What is required: Scan the material below for "plastic", then return each line that contains it.

Records supplied:

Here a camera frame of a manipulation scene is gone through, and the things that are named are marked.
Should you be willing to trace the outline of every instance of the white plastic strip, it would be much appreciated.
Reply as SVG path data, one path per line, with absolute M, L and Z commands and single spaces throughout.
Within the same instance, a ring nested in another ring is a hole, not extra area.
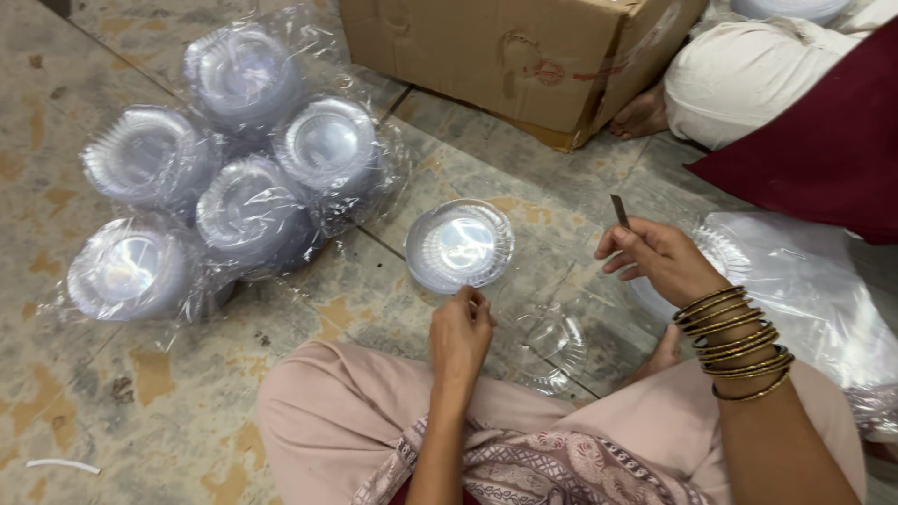
M 40 465 L 62 465 L 62 466 L 72 466 L 74 468 L 78 468 L 79 470 L 84 470 L 85 472 L 90 472 L 94 475 L 100 474 L 100 468 L 96 466 L 90 466 L 85 463 L 79 463 L 77 461 L 69 461 L 67 459 L 32 459 L 28 463 L 25 464 L 25 467 L 31 466 L 40 466 Z

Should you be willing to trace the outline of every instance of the woman's left hand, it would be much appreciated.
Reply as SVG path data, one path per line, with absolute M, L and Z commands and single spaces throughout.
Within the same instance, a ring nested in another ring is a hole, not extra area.
M 449 403 L 467 409 L 480 366 L 487 357 L 495 323 L 489 301 L 475 288 L 464 286 L 436 309 L 430 324 L 430 353 L 434 364 L 431 404 Z

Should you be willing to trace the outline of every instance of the bare foot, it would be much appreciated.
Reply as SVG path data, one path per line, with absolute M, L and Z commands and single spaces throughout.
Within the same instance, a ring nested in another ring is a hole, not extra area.
M 670 126 L 667 124 L 664 81 L 652 89 L 637 95 L 614 116 L 608 129 L 612 134 L 630 140 L 645 137 Z
M 652 355 L 646 359 L 639 368 L 633 372 L 633 375 L 627 377 L 618 387 L 620 391 L 624 387 L 633 384 L 638 380 L 642 380 L 648 376 L 667 370 L 674 365 L 679 365 L 680 359 L 680 329 L 675 324 L 668 324 L 665 334 L 658 341 Z

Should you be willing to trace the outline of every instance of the cardboard box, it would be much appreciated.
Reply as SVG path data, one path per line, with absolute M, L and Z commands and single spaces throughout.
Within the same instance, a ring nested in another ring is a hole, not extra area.
M 582 146 L 660 73 L 706 0 L 339 0 L 352 60 Z

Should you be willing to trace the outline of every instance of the white cloth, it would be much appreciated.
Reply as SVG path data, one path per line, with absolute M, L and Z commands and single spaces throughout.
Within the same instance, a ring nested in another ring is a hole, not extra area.
M 671 131 L 719 149 L 777 117 L 873 29 L 898 13 L 898 0 L 875 0 L 823 28 L 800 19 L 744 19 L 712 1 L 698 36 L 665 74 Z

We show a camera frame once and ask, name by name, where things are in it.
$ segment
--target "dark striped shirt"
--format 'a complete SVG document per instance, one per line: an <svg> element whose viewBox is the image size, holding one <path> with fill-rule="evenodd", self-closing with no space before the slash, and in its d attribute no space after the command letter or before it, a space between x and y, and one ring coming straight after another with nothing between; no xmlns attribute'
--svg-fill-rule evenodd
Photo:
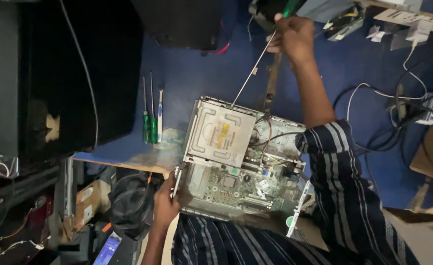
<svg viewBox="0 0 433 265"><path fill-rule="evenodd" d="M310 154L311 182L330 252L283 235L181 214L174 235L174 264L419 264L385 219L377 194L361 177L349 124L340 120L306 130L297 147Z"/></svg>

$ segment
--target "plug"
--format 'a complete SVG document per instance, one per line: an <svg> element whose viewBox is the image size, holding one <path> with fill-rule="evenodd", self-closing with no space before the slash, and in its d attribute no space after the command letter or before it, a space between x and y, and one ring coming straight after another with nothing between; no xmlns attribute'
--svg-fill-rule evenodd
<svg viewBox="0 0 433 265"><path fill-rule="evenodd" d="M411 23L406 40L412 41L414 46L417 45L418 42L426 41L431 33L432 25L431 21L414 21Z"/></svg>

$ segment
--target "person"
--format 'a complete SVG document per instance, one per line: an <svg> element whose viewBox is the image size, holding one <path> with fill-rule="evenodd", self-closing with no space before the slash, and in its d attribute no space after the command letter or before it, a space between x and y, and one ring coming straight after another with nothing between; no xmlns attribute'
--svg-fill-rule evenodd
<svg viewBox="0 0 433 265"><path fill-rule="evenodd" d="M275 21L278 34L267 51L286 53L296 76L306 125L296 144L310 156L311 182L324 219L321 233L330 251L254 227L181 214L173 264L419 264L361 177L350 126L337 120L318 73L313 21L281 14ZM155 195L144 265L161 264L167 228L179 212L177 200L169 196L173 181L168 178Z"/></svg>

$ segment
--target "toothbrush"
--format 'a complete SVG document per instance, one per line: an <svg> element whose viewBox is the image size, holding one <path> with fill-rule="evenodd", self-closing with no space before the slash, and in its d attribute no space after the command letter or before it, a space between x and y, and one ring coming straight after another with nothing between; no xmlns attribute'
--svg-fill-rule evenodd
<svg viewBox="0 0 433 265"><path fill-rule="evenodd" d="M159 88L159 107L158 107L158 142L162 140L162 92L164 90L163 85Z"/></svg>

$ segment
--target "blue work surface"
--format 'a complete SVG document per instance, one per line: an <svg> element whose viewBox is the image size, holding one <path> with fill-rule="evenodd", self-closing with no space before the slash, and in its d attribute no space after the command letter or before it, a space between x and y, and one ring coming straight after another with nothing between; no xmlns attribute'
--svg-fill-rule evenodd
<svg viewBox="0 0 433 265"><path fill-rule="evenodd" d="M253 22L250 26L252 42L249 41L247 24L250 15L248 3L230 2L224 15L225 33L230 35L230 45L225 53L202 56L201 51L168 49L160 47L148 35L143 43L143 61L141 74L149 81L149 71L153 71L154 106L157 112L158 85L165 87L163 93L163 127L180 129L184 132L189 124L191 111L196 99L208 95L232 102L243 82L265 46L266 34ZM323 78L329 99L334 101L344 89L366 82L373 87L393 94L400 76L405 72L403 61L409 48L390 51L391 36L384 36L381 43L365 39L369 28L381 24L368 18L364 27L350 34L342 41L331 42L320 35L314 42L319 73ZM322 25L317 24L315 32ZM418 46L411 56L408 66L433 55L433 33L426 45ZM242 92L238 105L257 108L262 102L268 81L266 68L272 63L273 55L263 56L256 75L253 75ZM430 91L433 91L433 63L418 69L419 75ZM422 96L422 86L408 76L405 82L408 96ZM338 118L346 117L350 93L340 100L337 107ZM116 141L98 147L93 153L79 153L78 159L101 163L125 163L136 154L149 152L151 145L142 142L143 86L138 92L138 106L133 132ZM388 98L372 91L359 89L355 94L350 113L350 123L357 142L366 144L368 139L381 128L390 128L390 117L385 111ZM297 91L295 76L289 69L286 58L282 62L277 83L277 92L272 105L276 116L302 122L300 96ZM409 163L419 147L425 127L413 125L408 129L405 141L405 155ZM364 177L370 178L365 167L364 157L360 158ZM408 203L424 183L425 176L411 171L404 165L399 147L383 153L369 155L369 164L378 182L383 205L393 208L406 208Z"/></svg>

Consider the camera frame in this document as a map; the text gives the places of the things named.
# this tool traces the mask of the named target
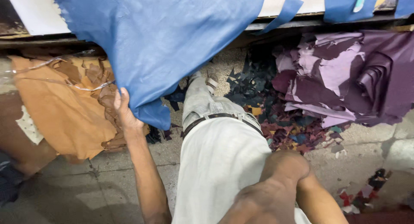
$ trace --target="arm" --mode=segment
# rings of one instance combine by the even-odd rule
[[[275,152],[266,159],[260,181],[239,192],[220,224],[294,224],[297,190],[299,206],[312,224],[347,224],[335,200],[315,181],[306,158],[290,150]]]
[[[334,198],[313,173],[298,182],[296,200],[312,224],[348,224]]]
[[[164,184],[149,152],[144,136],[144,123],[134,117],[128,107],[129,94],[121,88],[116,91],[114,106],[120,117],[131,160],[134,164],[137,194],[142,216],[147,224],[170,224],[171,213]]]

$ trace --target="white paper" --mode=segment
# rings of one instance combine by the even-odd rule
[[[39,142],[43,139],[43,135],[39,132],[39,129],[34,124],[33,119],[28,114],[24,105],[22,105],[22,112],[22,118],[16,120],[17,125],[22,129],[30,141],[34,142],[36,145],[39,145]]]
[[[302,0],[303,5],[298,14],[324,12],[325,0]],[[265,0],[258,17],[277,16],[282,10],[285,0]]]
[[[70,33],[55,0],[10,0],[32,36]]]

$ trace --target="plastic wrap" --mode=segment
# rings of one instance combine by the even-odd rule
[[[32,78],[15,78],[15,75],[21,74],[21,73],[26,73],[30,70],[35,70],[35,69],[38,69],[38,68],[41,68],[41,67],[44,67],[44,66],[49,66],[50,64],[52,64],[53,62],[56,62],[56,61],[68,62],[68,61],[71,60],[71,58],[87,57],[87,56],[91,55],[94,51],[95,50],[87,50],[87,51],[82,51],[82,52],[74,53],[74,54],[61,55],[61,56],[58,56],[58,57],[51,58],[51,59],[49,59],[47,61],[44,61],[42,63],[39,63],[39,64],[37,64],[36,66],[33,66],[33,67],[28,67],[28,68],[20,69],[20,70],[6,70],[6,71],[3,71],[3,72],[0,72],[0,84],[13,84],[14,79],[32,79]],[[115,81],[114,79],[110,79],[109,81],[103,82],[99,86],[97,86],[93,89],[89,89],[89,88],[79,87],[79,86],[77,86],[77,84],[74,84],[69,79],[66,80],[66,83],[63,83],[63,82],[57,81],[57,80],[53,80],[53,79],[48,79],[48,78],[45,78],[45,79],[36,78],[36,80],[67,85],[67,86],[75,87],[77,89],[85,90],[85,91],[96,91],[96,90],[99,90],[99,89],[101,89],[105,86],[108,86],[109,84],[111,84]]]

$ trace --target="brown belt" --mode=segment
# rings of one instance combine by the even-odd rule
[[[231,117],[231,118],[235,118],[238,119],[237,116],[235,116],[234,114],[211,114],[208,116],[210,119],[211,118],[216,118],[216,117]],[[205,121],[206,118],[202,117],[200,119],[195,120],[193,123],[191,123],[184,131],[184,135],[183,135],[183,139],[187,136],[187,134],[191,131],[191,129],[193,129],[196,125],[198,125],[200,122]],[[255,129],[257,132],[260,133],[261,136],[263,136],[262,132],[256,127],[254,126],[252,123],[246,121],[246,120],[242,120],[244,123],[246,123],[248,126],[252,127],[253,129]]]

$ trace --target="fingers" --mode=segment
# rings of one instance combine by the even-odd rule
[[[115,91],[115,100],[113,101],[113,107],[116,111],[119,110],[119,107],[121,106],[121,95],[119,94],[119,90],[117,89]]]
[[[120,110],[128,110],[128,104],[129,104],[129,94],[126,88],[121,88],[121,106]]]
[[[117,89],[115,91],[115,100],[113,102],[114,108],[117,110],[117,112],[126,112],[129,104],[129,94],[126,88],[121,88],[121,94],[119,94],[119,90]]]

Solution:
Should you be willing to trace the outline of every instance of the white plastic strip, it would be much appreciated.
$ trace --target="plastic wrap" --mode=segment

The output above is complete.